START RECORDS SHOWN

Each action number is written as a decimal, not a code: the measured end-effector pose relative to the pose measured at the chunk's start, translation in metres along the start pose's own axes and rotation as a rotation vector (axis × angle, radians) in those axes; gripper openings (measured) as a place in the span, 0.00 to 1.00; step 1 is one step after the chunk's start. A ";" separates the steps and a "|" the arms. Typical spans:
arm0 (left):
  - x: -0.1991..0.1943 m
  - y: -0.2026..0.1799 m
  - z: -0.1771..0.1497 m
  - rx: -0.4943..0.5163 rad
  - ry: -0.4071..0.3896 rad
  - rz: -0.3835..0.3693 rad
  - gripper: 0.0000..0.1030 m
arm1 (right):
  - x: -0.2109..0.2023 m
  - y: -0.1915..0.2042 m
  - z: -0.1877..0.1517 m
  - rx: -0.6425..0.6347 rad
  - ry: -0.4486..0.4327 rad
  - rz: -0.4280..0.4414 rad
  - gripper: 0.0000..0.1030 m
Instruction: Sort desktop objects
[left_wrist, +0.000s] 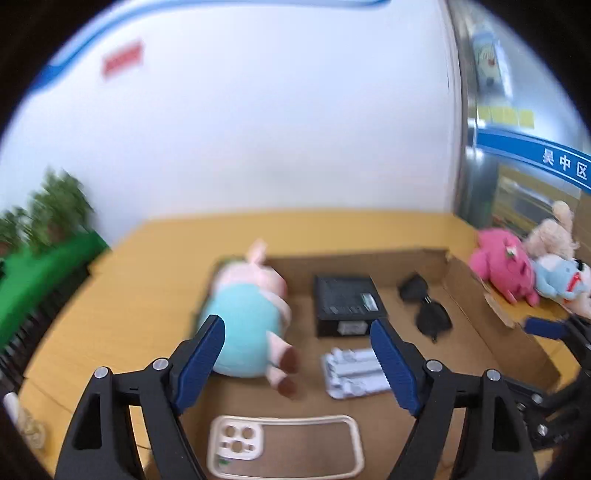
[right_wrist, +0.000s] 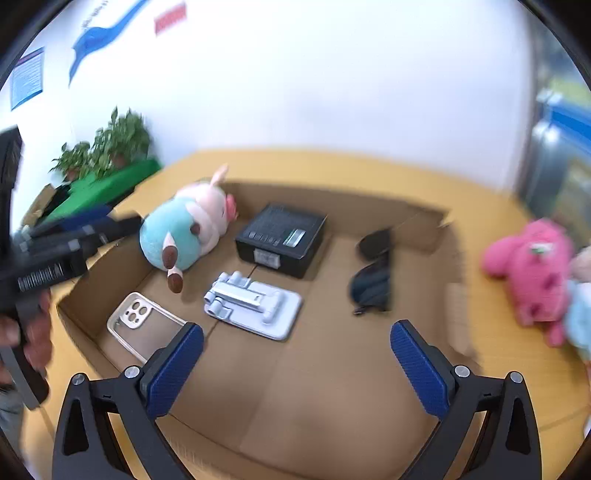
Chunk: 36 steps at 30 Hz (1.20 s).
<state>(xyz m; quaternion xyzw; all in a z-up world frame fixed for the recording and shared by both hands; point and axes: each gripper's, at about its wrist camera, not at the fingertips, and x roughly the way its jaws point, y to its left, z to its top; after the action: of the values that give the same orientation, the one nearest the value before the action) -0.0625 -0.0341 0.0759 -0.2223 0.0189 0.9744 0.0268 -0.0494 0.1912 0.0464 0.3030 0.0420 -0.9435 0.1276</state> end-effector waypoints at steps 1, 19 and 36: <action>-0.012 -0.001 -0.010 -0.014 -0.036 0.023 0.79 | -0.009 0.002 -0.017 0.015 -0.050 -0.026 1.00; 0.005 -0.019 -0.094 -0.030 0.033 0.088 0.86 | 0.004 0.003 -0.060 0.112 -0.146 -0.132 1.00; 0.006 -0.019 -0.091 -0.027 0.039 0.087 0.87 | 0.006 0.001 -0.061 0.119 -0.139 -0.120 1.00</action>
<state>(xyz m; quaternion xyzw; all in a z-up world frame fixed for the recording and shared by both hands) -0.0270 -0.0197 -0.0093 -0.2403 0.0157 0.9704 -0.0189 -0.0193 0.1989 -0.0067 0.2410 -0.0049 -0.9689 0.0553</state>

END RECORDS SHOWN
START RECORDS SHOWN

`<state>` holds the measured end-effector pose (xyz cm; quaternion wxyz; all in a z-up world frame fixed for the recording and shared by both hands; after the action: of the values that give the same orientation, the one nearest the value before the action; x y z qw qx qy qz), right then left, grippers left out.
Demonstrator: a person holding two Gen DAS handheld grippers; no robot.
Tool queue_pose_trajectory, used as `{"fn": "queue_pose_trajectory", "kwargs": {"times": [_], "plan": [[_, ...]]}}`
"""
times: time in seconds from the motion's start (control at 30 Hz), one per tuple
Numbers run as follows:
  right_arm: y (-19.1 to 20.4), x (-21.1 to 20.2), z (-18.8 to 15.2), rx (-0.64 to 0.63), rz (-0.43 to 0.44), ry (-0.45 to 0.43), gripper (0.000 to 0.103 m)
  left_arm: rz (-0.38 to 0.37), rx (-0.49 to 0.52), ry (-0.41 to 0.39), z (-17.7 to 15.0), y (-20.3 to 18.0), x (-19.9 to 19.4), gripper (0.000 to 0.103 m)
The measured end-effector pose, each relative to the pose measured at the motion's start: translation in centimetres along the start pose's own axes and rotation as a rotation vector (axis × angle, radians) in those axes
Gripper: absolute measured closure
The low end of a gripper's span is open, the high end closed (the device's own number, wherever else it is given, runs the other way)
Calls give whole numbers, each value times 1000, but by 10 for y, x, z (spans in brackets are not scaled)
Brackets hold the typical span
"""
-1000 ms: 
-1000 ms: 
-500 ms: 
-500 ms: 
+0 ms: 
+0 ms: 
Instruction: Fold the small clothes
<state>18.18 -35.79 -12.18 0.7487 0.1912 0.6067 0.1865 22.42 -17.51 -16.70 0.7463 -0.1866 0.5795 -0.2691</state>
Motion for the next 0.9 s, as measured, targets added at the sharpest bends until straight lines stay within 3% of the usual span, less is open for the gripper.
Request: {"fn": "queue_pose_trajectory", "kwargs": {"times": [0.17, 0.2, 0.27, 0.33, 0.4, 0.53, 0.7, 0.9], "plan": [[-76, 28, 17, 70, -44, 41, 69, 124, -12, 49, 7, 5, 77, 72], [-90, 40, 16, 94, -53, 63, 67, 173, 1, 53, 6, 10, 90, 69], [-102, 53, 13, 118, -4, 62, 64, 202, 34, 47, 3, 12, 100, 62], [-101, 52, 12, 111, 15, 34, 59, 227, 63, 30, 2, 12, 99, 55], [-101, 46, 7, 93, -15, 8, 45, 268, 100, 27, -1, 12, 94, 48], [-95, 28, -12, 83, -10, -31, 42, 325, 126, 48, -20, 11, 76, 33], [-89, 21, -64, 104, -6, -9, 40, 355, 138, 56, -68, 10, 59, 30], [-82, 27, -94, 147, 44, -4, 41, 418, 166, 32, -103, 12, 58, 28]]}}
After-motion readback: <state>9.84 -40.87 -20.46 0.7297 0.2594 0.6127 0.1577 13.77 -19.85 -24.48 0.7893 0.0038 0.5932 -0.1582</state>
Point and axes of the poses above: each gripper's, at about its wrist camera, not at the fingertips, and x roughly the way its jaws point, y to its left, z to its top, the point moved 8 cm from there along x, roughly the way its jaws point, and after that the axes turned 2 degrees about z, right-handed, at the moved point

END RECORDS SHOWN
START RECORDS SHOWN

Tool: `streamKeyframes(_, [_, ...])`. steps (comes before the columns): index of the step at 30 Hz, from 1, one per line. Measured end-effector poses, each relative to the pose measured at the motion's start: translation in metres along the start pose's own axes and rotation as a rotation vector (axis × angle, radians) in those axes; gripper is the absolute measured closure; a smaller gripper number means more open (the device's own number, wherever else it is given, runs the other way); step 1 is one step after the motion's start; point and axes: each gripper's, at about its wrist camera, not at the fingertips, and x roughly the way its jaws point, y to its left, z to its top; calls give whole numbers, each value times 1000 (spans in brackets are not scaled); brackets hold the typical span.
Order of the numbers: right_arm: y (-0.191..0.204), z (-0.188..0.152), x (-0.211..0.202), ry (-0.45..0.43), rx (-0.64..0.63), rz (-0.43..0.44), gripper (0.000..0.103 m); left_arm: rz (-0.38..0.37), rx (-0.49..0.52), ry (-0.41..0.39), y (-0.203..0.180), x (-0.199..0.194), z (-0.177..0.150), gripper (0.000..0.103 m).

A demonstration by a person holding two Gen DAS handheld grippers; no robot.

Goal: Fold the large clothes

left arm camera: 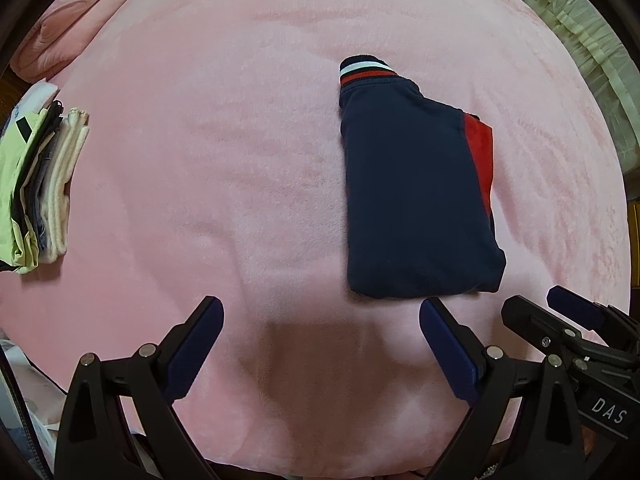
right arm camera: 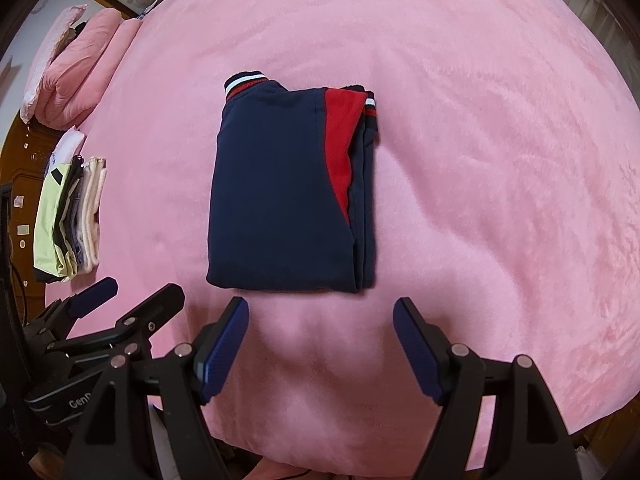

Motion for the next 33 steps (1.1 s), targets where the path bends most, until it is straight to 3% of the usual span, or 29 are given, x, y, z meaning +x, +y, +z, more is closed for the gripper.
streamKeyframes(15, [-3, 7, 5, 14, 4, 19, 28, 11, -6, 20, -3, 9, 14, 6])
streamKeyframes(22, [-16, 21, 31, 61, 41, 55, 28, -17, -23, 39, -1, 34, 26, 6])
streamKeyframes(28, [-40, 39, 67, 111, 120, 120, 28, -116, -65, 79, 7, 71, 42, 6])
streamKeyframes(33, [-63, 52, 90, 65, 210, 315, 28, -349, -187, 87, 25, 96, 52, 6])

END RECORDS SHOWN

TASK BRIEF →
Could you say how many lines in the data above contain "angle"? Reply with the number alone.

EXPECTED ANSWER →
3